YOUR TASK. Pull each line containing "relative" out of the data and copy it.

DATA PROVIDED.
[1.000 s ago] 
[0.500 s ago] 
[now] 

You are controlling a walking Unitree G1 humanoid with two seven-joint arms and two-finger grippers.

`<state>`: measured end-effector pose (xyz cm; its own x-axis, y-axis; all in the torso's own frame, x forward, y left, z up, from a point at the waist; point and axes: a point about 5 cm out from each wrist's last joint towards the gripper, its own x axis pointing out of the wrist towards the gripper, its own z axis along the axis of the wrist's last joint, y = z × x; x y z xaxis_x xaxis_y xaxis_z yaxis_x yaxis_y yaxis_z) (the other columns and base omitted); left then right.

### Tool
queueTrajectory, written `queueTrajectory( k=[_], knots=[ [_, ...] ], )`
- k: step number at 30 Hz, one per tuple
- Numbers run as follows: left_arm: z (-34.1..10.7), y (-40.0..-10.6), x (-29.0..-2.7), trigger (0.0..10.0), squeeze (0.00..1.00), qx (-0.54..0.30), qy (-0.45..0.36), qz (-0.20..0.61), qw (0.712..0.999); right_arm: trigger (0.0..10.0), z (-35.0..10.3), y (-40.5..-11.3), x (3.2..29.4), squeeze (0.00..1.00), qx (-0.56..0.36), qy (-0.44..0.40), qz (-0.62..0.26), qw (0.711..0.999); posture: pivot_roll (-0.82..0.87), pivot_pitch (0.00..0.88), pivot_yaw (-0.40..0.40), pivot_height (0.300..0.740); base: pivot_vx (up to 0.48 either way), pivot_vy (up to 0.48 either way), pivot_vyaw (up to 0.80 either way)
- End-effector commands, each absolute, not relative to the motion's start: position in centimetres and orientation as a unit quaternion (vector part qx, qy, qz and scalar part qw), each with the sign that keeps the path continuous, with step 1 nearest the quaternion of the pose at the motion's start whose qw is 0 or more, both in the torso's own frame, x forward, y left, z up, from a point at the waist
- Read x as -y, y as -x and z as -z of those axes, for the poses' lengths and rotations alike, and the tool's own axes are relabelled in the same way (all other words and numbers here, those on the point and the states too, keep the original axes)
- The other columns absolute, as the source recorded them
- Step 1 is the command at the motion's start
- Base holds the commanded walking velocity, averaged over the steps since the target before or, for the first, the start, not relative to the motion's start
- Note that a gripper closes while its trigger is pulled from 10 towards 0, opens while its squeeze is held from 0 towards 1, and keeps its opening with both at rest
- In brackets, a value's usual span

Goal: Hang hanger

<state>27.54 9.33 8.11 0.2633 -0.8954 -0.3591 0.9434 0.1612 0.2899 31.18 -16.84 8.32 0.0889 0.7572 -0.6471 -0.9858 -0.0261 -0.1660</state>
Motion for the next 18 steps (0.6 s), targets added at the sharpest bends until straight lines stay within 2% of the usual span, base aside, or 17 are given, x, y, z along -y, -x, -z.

TASK SOLUTION.
- End-effector commands, each absolute, not relative to the motion's start: position in centimetres and orientation as a unit quaternion (vector part qx, qy, qz and scalar part qw), each with the sign that keeps the path continuous, with step 1 nearest the quaternion of the pose at the motion's start whose qw is 0 or more, both in the torso's own frame, x forward, y left, z up, from a point at the waist
- Base holds the commanded walking velocity, averaged over the steps since the target before or, for the first, the start, not relative to the motion's start

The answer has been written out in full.